O Brasil — empatado com o Paraguai — possui a pior representação feminina no parlamento, entre todos os países da América do Sul, apesar de ser a maior economia da região. Estamos entre as dez maiores economias do mundo, mas no ranking mundial de 193 democracias, ocupamos a 133ª colocação em relação à presença feminina na Câmara Baixa, ficando atrás de países como Arábia Saudita e Emirados Árabes Unidos, que tradicionalmente renegam direitos às mulheres.

E a pergunta que, instintivamente, se faz é: o que o Estado pode fazer para corrigir esse déficit de representação?

O Poder Legislativo, desde a década de 1990, aprovou uma lei de cotas que traz representação mínima de 30% de cada sexo. O Poder Executivo a sancionou.

E após mais de 20 anos em vigor, com uma representação feminina de aproximadamente 10% nas Casas Legislativas, a política afirmativa foi revigorada por decisões históricas do Supremo Tribunal Federal e do Tribunal Superior Eleitoral, que garantiram recursos financeiros e tempo de propaganda às candidaturas femininas.

O efeito prático dessas decisões foi o significativo aumento do número de cadeiras ocupadas no parlamento, correspondente a 50% na Câmara dos Deputados e 35% nas Assembleias Legislativas.

A situação ilustra a importância simbólica do Poder Judiciário no efetivo cumprimento da lei e reforça o seu papel essencial na concretização da igualdade de gênero na política.

Os dados do cenário internacional reforçam essa compreensão, pois, nos oito países da América Latina que possuem lei de paridade de gênero, a representação feminina varia de 18,3% a 53,1%, com relação direta entre o melhor desempenho e o grau de rigor judicial no controle da ação afirmativa.

Evidente, portanto, que não basta a criação de lei. É necessário que ela seja cumprida! É imperioso que os partidos tenham a certeza de que serão sancionados caso descumpram a legislação.

Cabe ao Poder Judiciário avançar na sua digna missão de implementar e distribuir justiça, sinalizando para todos os atores do processo eleitoral que continua atento ao princípio fundamental da igualdade de gênero, e que adotará as medidas necessárias para a consolidação dessa importante ação afirmativa.

E é nesse momento histórico de importantes avanços, no mês que se comemora o dia internacional da mulher, e quando tanto se fala em democracia inclusiva para assegurar os direitos humanos de mais da metade do eleitorado brasileiro, que o Tribunal Superior Eleitoral analisará um caso de candidatas laranjas, fantasmas, ou fictícias, registradas apenas e tão somente para alcançar o percentual mínimo de 30% e permitir que homens fossem candidatos.
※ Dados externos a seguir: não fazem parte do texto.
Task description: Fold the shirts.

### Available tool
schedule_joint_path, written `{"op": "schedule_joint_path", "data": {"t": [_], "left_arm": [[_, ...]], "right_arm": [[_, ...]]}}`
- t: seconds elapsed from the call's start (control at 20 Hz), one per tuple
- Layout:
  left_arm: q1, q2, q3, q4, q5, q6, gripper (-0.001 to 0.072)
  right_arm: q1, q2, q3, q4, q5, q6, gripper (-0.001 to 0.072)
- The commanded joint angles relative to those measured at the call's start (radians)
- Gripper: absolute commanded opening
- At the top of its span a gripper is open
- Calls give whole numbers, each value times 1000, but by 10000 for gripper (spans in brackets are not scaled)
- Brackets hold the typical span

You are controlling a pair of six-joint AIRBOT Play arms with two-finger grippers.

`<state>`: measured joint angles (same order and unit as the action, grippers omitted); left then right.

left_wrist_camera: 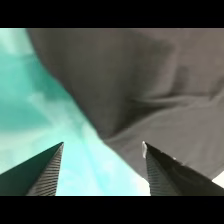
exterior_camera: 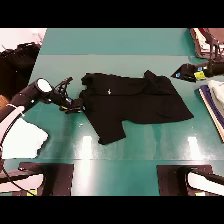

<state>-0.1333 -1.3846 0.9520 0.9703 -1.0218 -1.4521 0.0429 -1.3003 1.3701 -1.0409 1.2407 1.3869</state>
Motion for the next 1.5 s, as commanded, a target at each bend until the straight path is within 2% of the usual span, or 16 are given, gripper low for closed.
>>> {"op": "schedule_joint_path", "data": {"t": [0.0,0.1,0.2,0.35,0.4,0.45,0.5,0.65,0.9,1.05,1.15,1.25,1.45], "left_arm": [[0,7,-77,-99,69,40,591],[0,7,-87,-104,72,39,590],[0,5,-87,-119,84,56,362],[0,5,-87,-152,125,72,349],[0,5,-87,-160,128,73,285],[0,5,-87,-161,128,75,61],[0,5,-86,-162,132,85,27],[0,25,-63,-153,140,92,28],[0,107,8,-114,130,98,28],[0,118,16,-118,126,98,28],[0,118,16,-118,119,95,28],[0,118,16,-117,111,95,28],[0,118,16,-117,102,95,28]], "right_arm": [[-5,74,-102,0,-48,0,389],[-5,90,-126,-1,-54,0,389],[-5,92,-131,0,-53,0,389],[-5,92,-130,0,-52,0,389],[-6,92,-130,-2,-48,0,389],[-9,92,-131,-4,-37,0,388],[-19,93,-132,-8,-21,0,388],[-93,106,-171,-10,47,0,388],[-365,207,-483,-114,46,0,390],[-532,201,-637,-72,31,-1,391],[-596,172,-694,-1,-7,-42,390],[-614,131,-717,70,-50,-77,388],[-572,66,-716,141,-185,-80,379]]}}
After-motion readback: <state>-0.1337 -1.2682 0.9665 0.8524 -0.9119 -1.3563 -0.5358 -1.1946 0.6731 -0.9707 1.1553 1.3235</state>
Sem dúvida, essa vicissitude reclama alguma providência, pois somente com uma sinalização clara da Justiça Eleitoral será possível desestimular e coibir candidaturas fictícias, ainda verificadas em 2018, inclusive para desviar recursos dos fundos públicos de financiamento de campanha.

Não se pode conceber que mulheres sejam registradas como candidatas apenas para viabilizar candidaturas masculinas, e que os partidos políticos descumpram a lei de forma tão acintosa. Impõe-se uma correção dos rumos do processo político brasileiro, que clama por uma maior representação feminina nos cargos eletivos.

O argumento falacioso de que não há mulheres almejando a vida pública é o mesmo utilizado quando da discussão sobre o voto feminino, em 1932, quando se falava que as mulheres não se interessavam pela política, logo, não precisavam votar.

Já há quem queira acabar com a lei de cotas. Será que o próximo passo será acabar com o voto feminino?

Confiamos na justiça brasileira. Ainda há juízes em Brasília!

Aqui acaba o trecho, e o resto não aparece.